Ainsi, malgré une dernière exposition au risque courte de neuf jours, il y a lieu de retenir son activité professionnelle antérieure de serveuse et de chef de rang exercée sur une durée cumulée de 32 années, entre 1987 et 2019, et impliquant le port de charges lourdes, sollicitant de façon intense ses membres supérieurs, notamment les épaules, comme confirmée par le médecin du travail, permettant de caractériser un lien direct entre la pathologie affectant son épaule gauche et cette activité professionnelle, malgré une fin d’exposition depuis le 26 février 2019, en rappelant qu’une pathologie similaire atteignant son épaule droite a été prise en charge au titre du risque professionnel.
La pathologie développée par Madame [G] [D] ayant été directement causée par son travail habituel, il sera donc fait droit au recours formé par cette dernière, qui sera admise au bénéfice de la législation sur les maladies professionnelles.

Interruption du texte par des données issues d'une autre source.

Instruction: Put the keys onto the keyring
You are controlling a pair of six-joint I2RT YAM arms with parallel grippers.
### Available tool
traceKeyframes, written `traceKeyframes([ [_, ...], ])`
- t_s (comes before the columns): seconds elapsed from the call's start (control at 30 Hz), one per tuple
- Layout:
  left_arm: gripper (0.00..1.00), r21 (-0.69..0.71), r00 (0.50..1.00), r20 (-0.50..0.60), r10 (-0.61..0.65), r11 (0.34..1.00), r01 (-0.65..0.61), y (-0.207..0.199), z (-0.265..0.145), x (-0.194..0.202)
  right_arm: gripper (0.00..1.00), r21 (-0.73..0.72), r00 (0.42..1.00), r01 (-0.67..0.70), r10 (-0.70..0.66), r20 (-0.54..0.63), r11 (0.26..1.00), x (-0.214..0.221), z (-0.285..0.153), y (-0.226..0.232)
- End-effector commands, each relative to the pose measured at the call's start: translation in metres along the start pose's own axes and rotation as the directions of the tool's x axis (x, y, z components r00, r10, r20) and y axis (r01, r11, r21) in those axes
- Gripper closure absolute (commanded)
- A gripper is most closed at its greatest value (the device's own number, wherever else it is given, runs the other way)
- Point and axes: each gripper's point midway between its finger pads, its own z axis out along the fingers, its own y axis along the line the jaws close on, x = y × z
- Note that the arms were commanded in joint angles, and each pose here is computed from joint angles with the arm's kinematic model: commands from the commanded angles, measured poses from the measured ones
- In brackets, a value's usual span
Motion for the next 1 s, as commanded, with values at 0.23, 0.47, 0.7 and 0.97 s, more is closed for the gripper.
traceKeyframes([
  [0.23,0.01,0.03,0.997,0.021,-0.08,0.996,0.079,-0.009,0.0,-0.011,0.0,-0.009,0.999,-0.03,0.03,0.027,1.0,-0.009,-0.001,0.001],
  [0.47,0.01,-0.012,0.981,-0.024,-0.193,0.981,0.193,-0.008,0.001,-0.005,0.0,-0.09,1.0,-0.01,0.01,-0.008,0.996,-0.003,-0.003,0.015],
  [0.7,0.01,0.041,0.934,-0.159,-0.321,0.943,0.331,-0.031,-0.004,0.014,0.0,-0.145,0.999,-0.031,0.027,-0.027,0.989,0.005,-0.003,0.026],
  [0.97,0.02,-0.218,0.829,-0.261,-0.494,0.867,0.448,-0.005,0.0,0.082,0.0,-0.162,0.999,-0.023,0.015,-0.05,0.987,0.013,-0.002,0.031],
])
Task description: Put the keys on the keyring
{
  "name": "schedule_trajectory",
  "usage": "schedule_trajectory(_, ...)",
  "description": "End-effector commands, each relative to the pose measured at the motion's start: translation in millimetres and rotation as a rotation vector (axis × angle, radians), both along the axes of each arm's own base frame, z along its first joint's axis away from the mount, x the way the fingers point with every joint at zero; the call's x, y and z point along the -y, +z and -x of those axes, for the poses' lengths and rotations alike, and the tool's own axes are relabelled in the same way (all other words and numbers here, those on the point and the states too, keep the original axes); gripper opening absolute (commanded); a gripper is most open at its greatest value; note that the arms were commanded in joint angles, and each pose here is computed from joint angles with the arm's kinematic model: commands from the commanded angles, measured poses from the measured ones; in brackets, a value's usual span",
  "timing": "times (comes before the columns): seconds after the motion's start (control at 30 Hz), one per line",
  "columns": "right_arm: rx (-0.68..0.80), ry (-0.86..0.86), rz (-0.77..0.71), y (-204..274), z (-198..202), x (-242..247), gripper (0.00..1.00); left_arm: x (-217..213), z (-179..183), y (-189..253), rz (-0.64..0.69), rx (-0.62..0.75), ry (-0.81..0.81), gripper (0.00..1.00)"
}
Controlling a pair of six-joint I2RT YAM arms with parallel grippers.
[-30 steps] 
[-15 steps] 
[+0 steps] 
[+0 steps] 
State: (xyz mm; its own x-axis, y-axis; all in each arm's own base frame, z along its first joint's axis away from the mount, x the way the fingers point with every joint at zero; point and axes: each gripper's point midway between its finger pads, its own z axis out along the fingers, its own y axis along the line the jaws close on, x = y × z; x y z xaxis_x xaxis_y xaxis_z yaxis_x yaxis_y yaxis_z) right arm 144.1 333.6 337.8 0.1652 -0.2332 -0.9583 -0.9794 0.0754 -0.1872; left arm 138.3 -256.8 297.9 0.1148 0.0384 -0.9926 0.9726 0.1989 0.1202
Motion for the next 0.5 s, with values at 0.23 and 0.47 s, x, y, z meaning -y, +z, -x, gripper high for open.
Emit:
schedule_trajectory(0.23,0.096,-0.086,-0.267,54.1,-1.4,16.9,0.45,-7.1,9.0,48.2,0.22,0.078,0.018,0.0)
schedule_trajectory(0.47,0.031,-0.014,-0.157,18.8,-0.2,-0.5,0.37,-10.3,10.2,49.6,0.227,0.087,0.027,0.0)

Sur les demandes accessoiresSur le fondement des dispositions de l’article 696 du code de procédure civile, applicable devant le tribunal judiciaire spécialement désigné en vertu de l’article L. 211-16 du code de l’organisation judiciaire, sur le fondement de l’article R. 142-1-A du code de la sécurité sociale, au regard de la nature du litige, chacune des parties doit conserver la charge de ses propres dépens.
S’agissant des décisions rendues en matière de sécurité sociale, l’exécution provisoire est facultative, en application de l’article R. 142-10-6 du code de la sécurité sociale. Or, la nécessité d’ordonner l’exécution provisoire n’est pas démontrée.
PAR CES MOTIFS
Le tribunal judiciaire de Bordeaux, statuant par décision contradictoire mise à disposition au greffe et rendue en premier ressort,
DIT qu’il existe un lien direct entre la pathologie constatée par le certificat médical initial du 13 septembre 2022 (tendinopathie chronique non rompue, non calcifiante de l’épaule gauche) et le travail de Madame [G] [D],
En conséquence,
ADMET Madame [G] [D] au bénéfice de la législation sur les maladies professionnelles,
RENVOIE Madame [G] [D] devant les services de la caisse primaire d’assurance maladie de la Gironde pour la liquidation de ses droits,
DIT que chacune des parties conserve la charge de ses propres dépens,
DIT n’y avoir lieu à ordonner l’exécution provisoire du présent jugement.
Ainsi jugé et mis à disposition au greffe du tribunal le 15 avril 2025, et signé par la présidente et la greffière.